Teens’ circadian rhythm—or their body’s natural alarm clock dictating when it’s time to go to bed—is naturally shifted later, making it harder for teens to fall asleep. Teens may not feel sleepy until 11 p.m. or later because their melatonin, the sleep-promoting hormone, doesn’t get released until later in the evening compared with younger school-aged children.
This is compounded by the pressures of high school, to partake in extracurricular activities or to work part-time jobs, which already make going to sleep at a reasonable hour difficult, if not impossible. Puberty further makes falling sleeping early difficult for teenagers, and Lewis notes that menstrual cycles can disturb sleep. And if teens are not living in a safe environment, serious disruptions can make it harder to get to sleep at night. Students of color and LGBTQ+ students are at an increased risk for sleep deprivation, which can worsen mental health outcomes and perpetuate the cycle, creating further educational disparities.
This is precisely why, as Lewis outlines, the focus is not as much about pushing teens to turn off the lights earlier, but rather not interrupting their sleep in the early hours of the morning. These hours usually constitute REM or deep sleep, which is vital to brain development and feeling fully rested.
What is the recommended start time?
In 2014, The American Academy of Pediatrics (AAP) authored guidance of an 8:30 a.m. start time across the board in a major statement, which prompted other organizations to follow suit.

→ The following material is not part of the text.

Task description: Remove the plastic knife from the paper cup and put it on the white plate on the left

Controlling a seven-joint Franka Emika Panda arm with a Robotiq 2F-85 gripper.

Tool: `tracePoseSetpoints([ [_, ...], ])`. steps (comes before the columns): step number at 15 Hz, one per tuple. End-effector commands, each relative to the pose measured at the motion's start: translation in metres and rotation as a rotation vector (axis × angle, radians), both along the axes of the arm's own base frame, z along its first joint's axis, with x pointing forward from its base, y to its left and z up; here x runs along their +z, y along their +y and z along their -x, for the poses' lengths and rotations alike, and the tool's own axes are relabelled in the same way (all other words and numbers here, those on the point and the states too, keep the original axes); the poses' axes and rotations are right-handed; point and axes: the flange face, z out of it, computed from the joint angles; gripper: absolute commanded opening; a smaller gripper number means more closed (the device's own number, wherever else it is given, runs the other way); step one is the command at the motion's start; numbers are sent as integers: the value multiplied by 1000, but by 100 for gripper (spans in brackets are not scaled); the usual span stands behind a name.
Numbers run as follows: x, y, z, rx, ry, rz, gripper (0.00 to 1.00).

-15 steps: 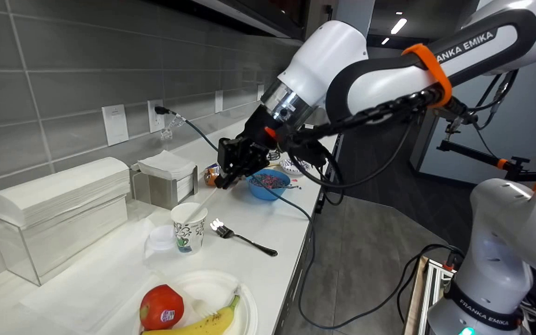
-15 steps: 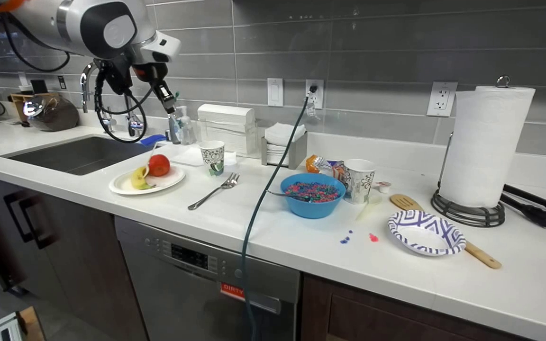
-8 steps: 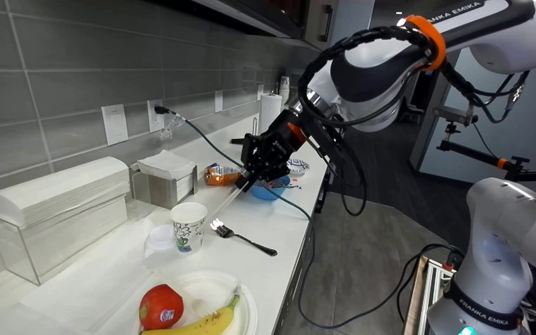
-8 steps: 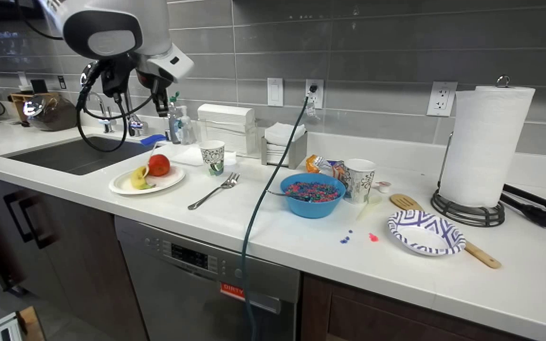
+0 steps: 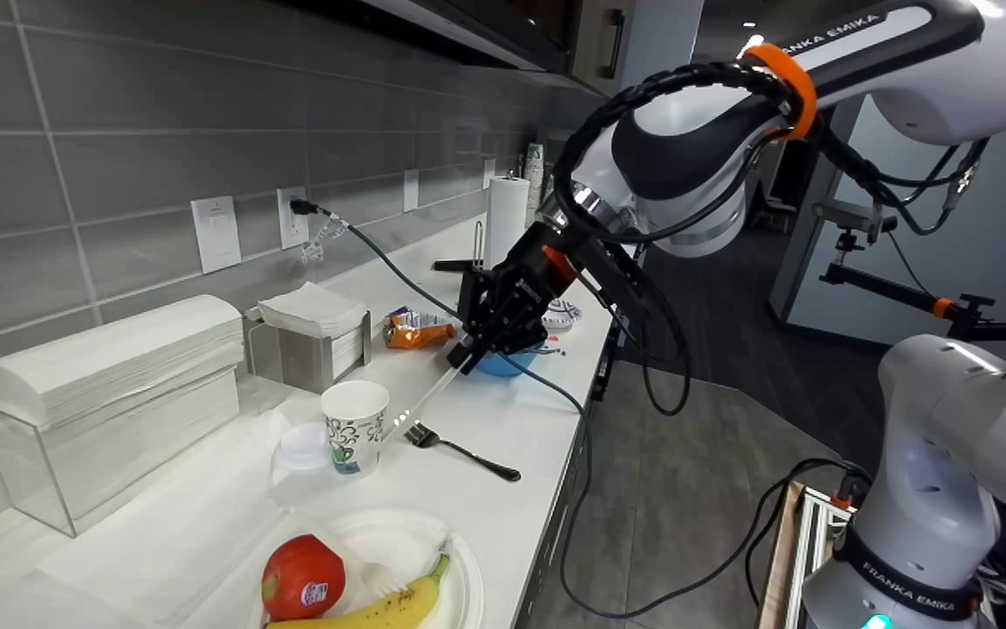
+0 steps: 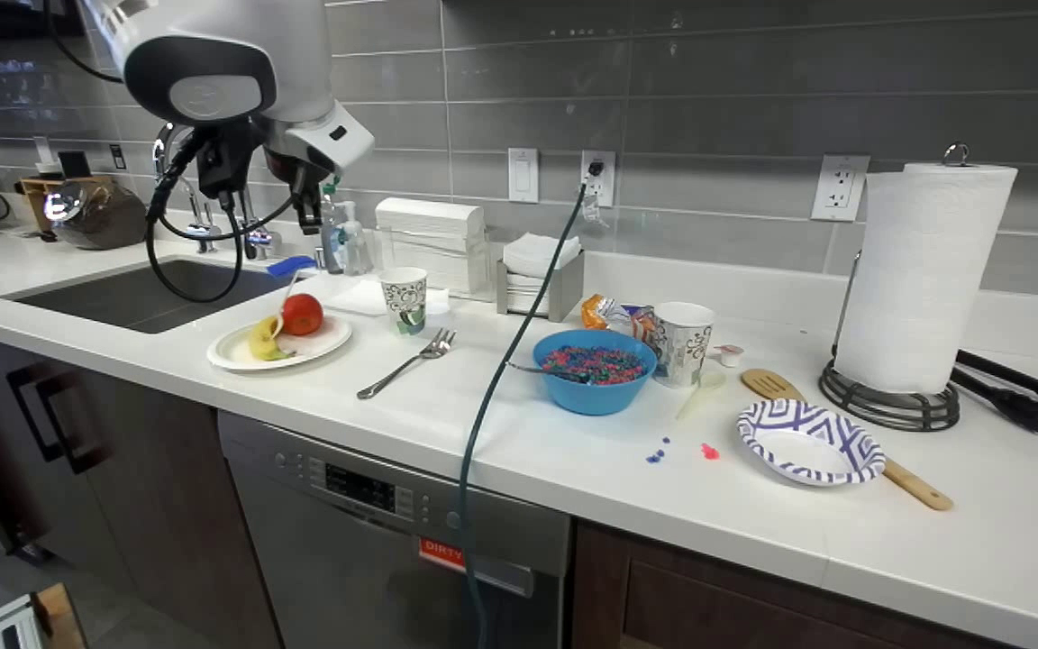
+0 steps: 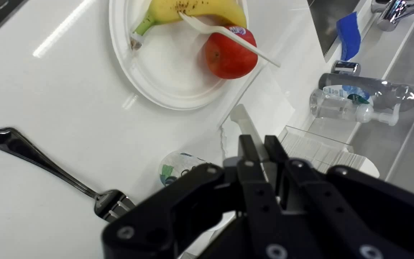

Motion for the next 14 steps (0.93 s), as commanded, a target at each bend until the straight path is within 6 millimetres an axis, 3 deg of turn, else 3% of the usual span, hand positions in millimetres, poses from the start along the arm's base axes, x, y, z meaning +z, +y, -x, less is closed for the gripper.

“A substantial body of research has now demonstrated that delaying school start times is an effective countermeasure to chronic sleep loss and has a wide range of potential benefits to students with regard to physical and mental health, safety, and academic achievement,” says the AAP in a statement. The report outlined that 93% of high schools and 83% of middle schools commenced before 8:30 a.m.

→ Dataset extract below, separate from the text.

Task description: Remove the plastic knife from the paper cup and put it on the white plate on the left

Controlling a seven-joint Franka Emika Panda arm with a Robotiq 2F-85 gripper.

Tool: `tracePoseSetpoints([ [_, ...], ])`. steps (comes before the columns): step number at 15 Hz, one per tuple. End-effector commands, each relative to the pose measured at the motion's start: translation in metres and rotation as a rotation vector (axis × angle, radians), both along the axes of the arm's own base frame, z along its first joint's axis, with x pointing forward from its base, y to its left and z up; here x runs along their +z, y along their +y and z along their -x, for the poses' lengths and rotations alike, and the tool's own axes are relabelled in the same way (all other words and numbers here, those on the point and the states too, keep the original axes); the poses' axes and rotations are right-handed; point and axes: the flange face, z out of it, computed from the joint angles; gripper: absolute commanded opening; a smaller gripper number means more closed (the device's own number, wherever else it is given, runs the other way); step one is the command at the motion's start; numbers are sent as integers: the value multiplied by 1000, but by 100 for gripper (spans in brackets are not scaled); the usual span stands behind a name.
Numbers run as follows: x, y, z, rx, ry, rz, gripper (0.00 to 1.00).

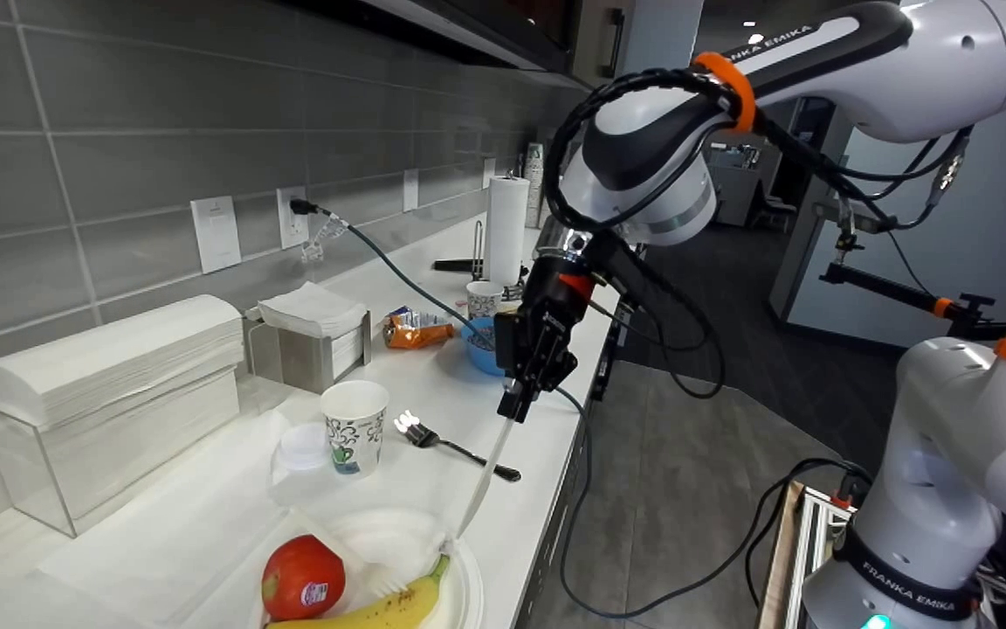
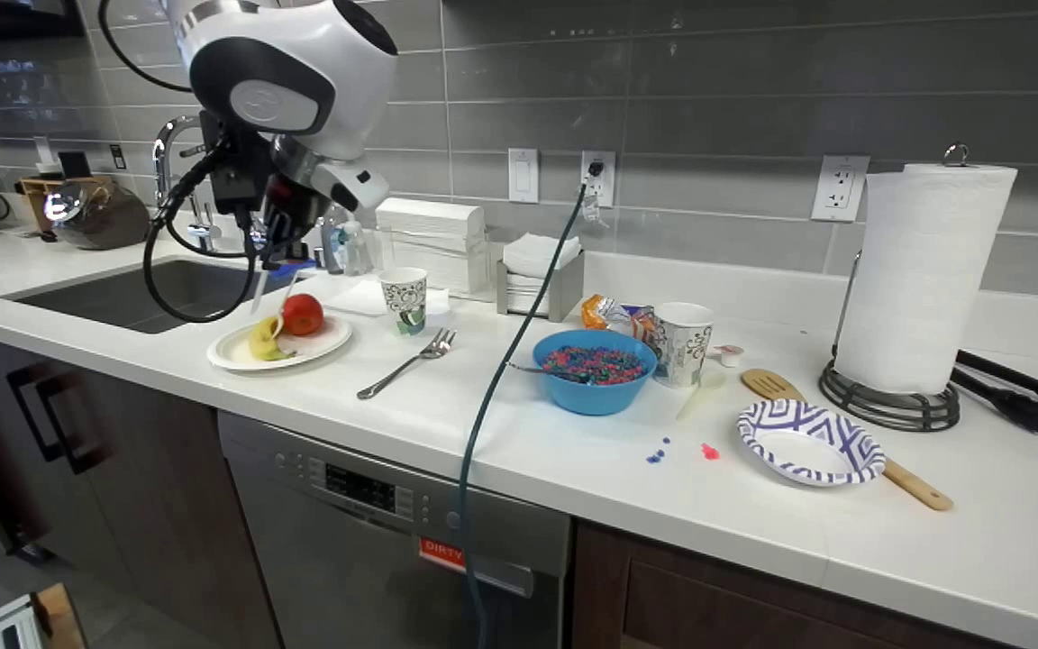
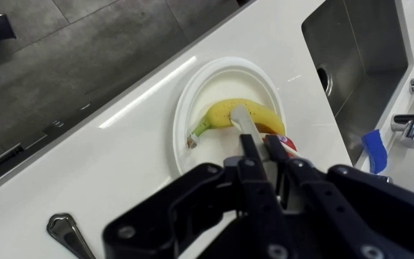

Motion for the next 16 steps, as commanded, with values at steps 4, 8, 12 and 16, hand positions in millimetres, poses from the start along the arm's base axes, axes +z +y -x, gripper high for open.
tracePoseSetpoints([
  [4, -38, 28, -1, 211, 30, -143, 3],
  [8, -57, 45, -4, 300, 22, -187, 3],
  [12, -74, 56, -17, 318, -57, -220, 3],
  [16, -82, 59, -36, 254, -154, -260, 3],
])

In 2015, the U.S. Centers for Disease Control and Prevention (CDC) reported that only 18% of schools started at 8:30 a.m. or later, with an average secondary school start time of 8:03 a.m.
While recent guidance has outlined the importance of getting between seven and nine hours of sleep for U.S. adults, teens have a set of unique circumstances that warrant a separate discussion.
The mental health impact
The teen brain is in the midst of developing during high school, and therefore disruptions to sleep can alter brain development and overall function. Sleep deprivation can further intensify negative emotions, anger, and stress largely because the teenage brain is already prone to high emotions as it is developing.
A 2020 study found that more feelings of anger occurred the day after getting less sleep than usual for college-age students. And as mental health issues soar among teenagers, the cycle continues. A study of 5,000 teenagers found a correlation between sleep deprivation and anxiety and depression symptoms. It also found that sleep deprivation at age 15 increased the likelihood of developing mental health problems down the road.
Maintaining emotional resilience works hand in hand with feeling well-rested, Lewis found. Teens are also already predisposed to risky behaviors and drowsy driving, which sleep deprivation exacerbates.
What parents should know
Parents can advocate for later start times in their communities, especially given the research and evidence behind the effectiveness. It’s crucial to understand the mental health impacts of sleep deprivation on the teen population and the effects of early morning starts on productivity and overall wellness.
Parents should also monitor how overscheduled their child is, and whether there is even a window for eight hours of sleep at night.
The states pushing the ball forward
Following California’s lead, similar start-time bills have been introduced in New York and New Jersey, both declaring a start time of 8:30 a.m. Lewis hopes this becomes more widespread because decade-old bus schedule routes should not be the determining factor for teen mental health outcomes.
“The vast majority of our high schoolers are sleep deprived or chronically sleep deprived, and that does indeed have really far, far reaching ramifications,” Lewis says.